Description of the task: Locate the string "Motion" throughout the material and copy every line in which it occurs.

Data extract:

◇ ◇ ◇ ◇ ◇

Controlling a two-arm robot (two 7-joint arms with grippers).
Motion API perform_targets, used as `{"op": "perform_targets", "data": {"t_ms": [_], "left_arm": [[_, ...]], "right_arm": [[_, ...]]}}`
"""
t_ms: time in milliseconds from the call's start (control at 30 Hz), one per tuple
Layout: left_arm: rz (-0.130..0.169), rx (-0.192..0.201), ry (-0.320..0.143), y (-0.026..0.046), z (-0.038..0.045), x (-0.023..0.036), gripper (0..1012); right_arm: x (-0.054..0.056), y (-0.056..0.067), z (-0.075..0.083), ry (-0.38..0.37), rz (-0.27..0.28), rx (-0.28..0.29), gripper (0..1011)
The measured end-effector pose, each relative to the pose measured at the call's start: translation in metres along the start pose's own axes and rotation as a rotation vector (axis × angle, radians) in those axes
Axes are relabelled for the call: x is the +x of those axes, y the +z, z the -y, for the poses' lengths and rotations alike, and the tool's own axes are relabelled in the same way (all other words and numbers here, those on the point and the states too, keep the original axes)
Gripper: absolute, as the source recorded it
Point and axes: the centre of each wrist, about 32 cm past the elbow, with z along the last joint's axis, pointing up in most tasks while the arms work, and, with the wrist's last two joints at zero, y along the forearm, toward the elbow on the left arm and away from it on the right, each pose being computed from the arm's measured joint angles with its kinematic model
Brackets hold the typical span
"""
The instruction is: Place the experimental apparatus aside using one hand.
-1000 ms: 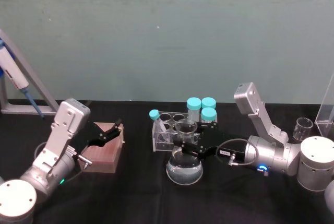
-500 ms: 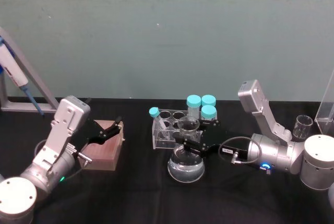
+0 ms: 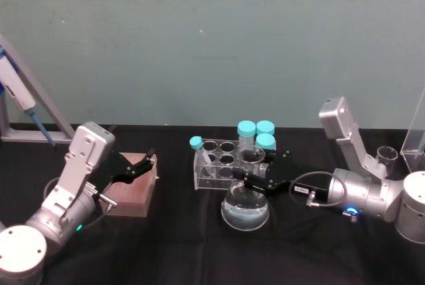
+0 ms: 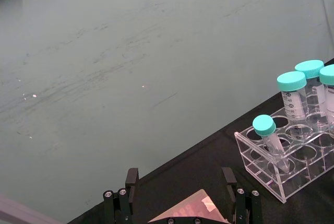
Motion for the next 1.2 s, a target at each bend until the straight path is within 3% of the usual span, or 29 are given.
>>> {"op": "perform_targets", "data": {"t_ms": [433, 667, 1200], "left_arm": [[0.000, 0.000, 0.000, 0.0000, 0.0000, 0.0000, 1000], [0.000, 0.000, 0.000, 0.0000, 0.0000, 0.0000, 1000], [0.000, 0.000, 0.000, 0.0000, 0.0000, 0.0000, 1000]], "right_arm": [[-0.002, 0.009, 0.030, -0.091, 0.010, 0.003, 457], [-0.003, 0.012, 0.053, -0.190, 0.016, 0.020, 458], [0.005, 0.007, 0.092, -0.384, 0.010, -0.021, 458]]}}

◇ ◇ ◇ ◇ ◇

The completed task:
Motion API perform_targets, used as `{"op": "perform_targets", "data": {"t_ms": [_], "left_arm": [[_, ...]], "right_arm": [[_, ...]]}}`
Motion for the next 1.2 s, a target at each bend until the straight path is within 3% of the usual span, or 29 are given.

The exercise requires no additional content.